Edwin E. Osgood, M.D.3

Portland, Oregon

ABSTRACT

Data is presented which indicates that when comparisons are made at equal time intervals after the first dose, 1 mc of 32P given intravenously is equivalent in effect to 15 r of total-body x-ray irradiation, as herein defined, in its effect on the leukemic cells of the lymphocytic or the granulocytic series in chronic leukemia. With this ratio, clinical therapeutic effects were equal, as well as effects on the total cell population of the involved cell series.
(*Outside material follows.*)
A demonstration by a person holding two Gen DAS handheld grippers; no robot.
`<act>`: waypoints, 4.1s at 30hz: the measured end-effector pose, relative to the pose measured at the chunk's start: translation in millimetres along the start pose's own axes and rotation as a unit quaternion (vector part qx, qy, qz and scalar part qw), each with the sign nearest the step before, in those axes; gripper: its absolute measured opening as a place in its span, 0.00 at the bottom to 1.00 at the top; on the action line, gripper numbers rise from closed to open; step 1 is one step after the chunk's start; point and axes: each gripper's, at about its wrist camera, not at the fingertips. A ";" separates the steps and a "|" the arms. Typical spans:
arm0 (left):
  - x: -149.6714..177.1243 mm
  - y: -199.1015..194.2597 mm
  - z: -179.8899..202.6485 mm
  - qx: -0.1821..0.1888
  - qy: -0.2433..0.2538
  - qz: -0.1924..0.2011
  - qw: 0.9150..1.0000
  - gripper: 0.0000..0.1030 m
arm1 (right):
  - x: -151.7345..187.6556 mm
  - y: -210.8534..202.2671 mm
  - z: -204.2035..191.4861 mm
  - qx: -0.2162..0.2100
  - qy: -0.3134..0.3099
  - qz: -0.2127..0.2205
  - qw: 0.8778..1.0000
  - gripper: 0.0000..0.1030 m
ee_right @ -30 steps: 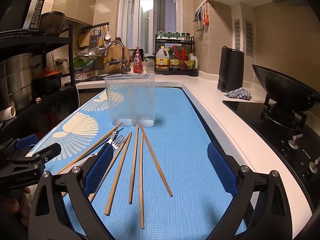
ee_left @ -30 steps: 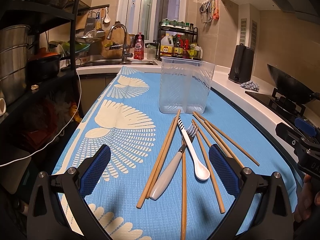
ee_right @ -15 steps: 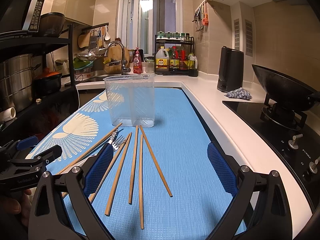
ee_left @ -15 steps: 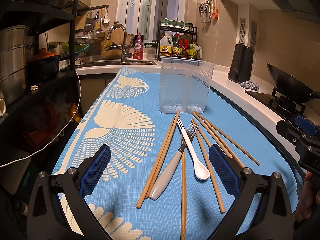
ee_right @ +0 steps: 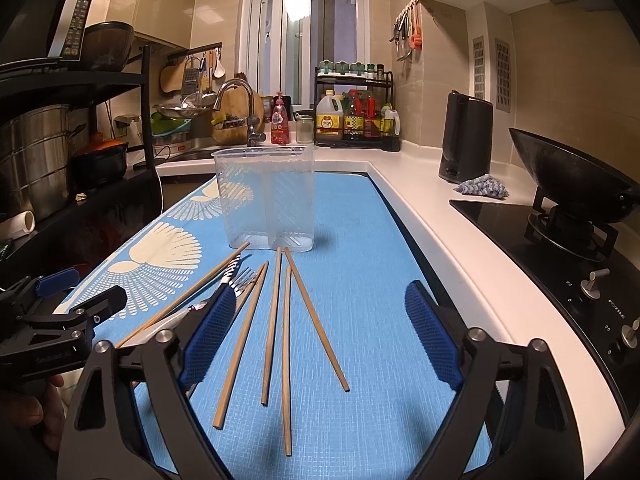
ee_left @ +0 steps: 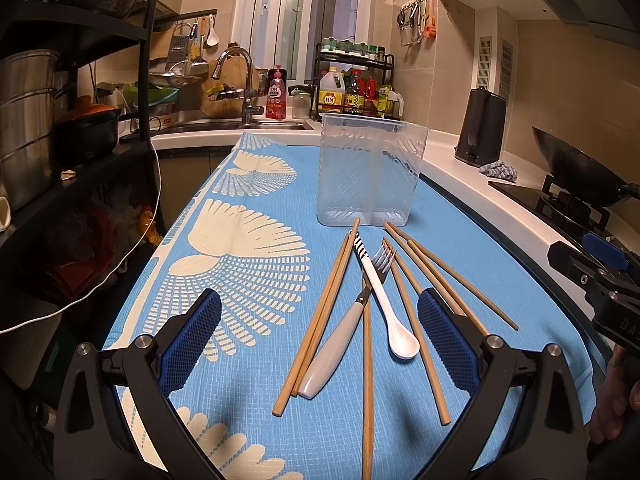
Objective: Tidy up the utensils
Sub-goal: 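Lower the left tool onto a wooden chopstick and close it while the right tool grasps another chopstick, then lift the held chopsticks with both tools and carry them over the clear container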
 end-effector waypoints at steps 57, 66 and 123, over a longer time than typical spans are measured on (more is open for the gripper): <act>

For the effects measured there is a definite threshold below which, in each patient, leukocyte counts and spleen and lymph node size are not reduced.

True radiation sensitivity of cell populations may differ greatly in different individuals and may change suddenly, either up or down, in the same individual at different times.

FOOTNOTES

1 Presented in part before the Eleventh Annual Meeting of the Society of Nuclear Medicine, Berkeley, California, June 19, 1964.

2 This work was supported in part by grants from the U. S. Atomic Energy Commission, Contract AT(45-1)-581; the U. S. Public Health Service, National Cancer Institute, Grant CA-6109; and the Medical Research Foundation of Oregon.

3 From the Division of Experimental Medicine, University of Oregon Medical School, Portland, Oregon 97201.